With this in mind, it's worth taking a look at the alternative, much more common, pathway for tryptophan metabolism. In normal human physiology, more than 90% of 5-HTP is metabolized via the kynurenine pathway. But overactivation of this busy pathway in the brain results in increased production of neurotoxic compounds and lower neuroprotective compounds as well as reductions in mood-balancing neurotransmitters including dopamine, choline, and GABA.19,20
This excessive kynurenine pathway activity also happens to be correlated with exaggerated inflammation, which is itself associated with decreased levels of serotonin in the brain.21 Moreover, inflammation alone is implicated in mood disorders, with increased levels of proinflammatory proteins (cytokines) a well-established marker of major depressive disorder and treatment-resistant depression.22,23
Perhaps serotonin as a marker of depression is something of a canary in the coal mine.
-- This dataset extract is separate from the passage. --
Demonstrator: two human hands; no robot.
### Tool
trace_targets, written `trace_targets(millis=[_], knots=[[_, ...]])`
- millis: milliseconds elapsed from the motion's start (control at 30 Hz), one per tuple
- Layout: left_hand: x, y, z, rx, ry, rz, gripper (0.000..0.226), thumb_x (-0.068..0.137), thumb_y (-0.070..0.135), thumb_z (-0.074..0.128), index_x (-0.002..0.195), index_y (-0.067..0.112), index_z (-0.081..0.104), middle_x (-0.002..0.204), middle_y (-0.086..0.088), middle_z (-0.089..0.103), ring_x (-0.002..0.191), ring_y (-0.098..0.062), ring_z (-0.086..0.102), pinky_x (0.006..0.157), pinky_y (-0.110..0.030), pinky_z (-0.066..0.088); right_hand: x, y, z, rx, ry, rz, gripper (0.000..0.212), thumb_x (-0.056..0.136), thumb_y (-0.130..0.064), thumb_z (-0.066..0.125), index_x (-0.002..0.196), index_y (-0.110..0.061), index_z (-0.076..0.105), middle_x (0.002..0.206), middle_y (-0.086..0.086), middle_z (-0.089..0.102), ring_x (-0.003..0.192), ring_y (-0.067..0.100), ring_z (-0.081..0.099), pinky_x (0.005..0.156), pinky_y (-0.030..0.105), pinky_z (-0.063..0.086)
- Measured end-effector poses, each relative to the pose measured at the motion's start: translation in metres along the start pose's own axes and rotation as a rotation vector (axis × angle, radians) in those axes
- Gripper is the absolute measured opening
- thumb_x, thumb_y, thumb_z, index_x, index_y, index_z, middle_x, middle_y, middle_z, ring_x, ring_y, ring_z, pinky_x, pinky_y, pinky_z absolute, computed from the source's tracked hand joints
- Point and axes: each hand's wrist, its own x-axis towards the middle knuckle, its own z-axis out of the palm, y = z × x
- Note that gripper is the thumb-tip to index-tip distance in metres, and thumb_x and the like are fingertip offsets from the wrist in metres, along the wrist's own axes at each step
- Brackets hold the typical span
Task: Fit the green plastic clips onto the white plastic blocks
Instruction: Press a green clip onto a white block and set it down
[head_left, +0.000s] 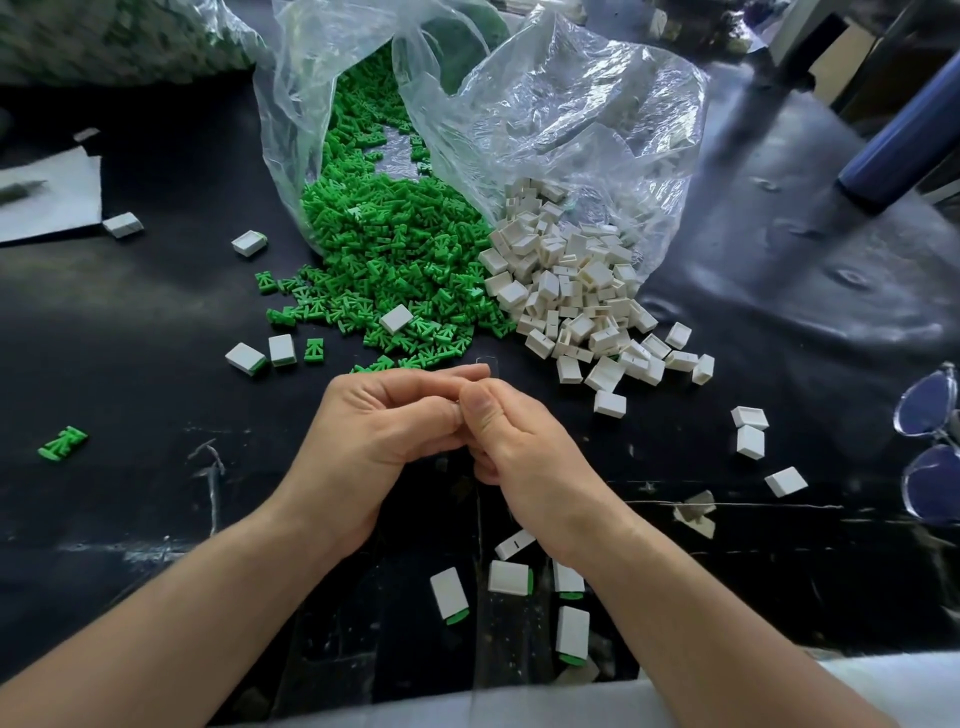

It may be possible that addressing serotonin reuptake between neurons is not the most efficient path toward healthy brain function, neurotransmitter optimization, and mood balance. Perhaps the root cause of depression may be better addressed with a focus on the so-called second brain: the gut microbiome.
This aligns with the findings reported in the Journal of Affective Disorders in June 2023 in which the authors conclude that the gut microbiome of patients with major depression is distinct and changes with SSRI treatment. They believe that gut dysbiosis offers a prognostic tool and therapeutic target for individuals with major depression.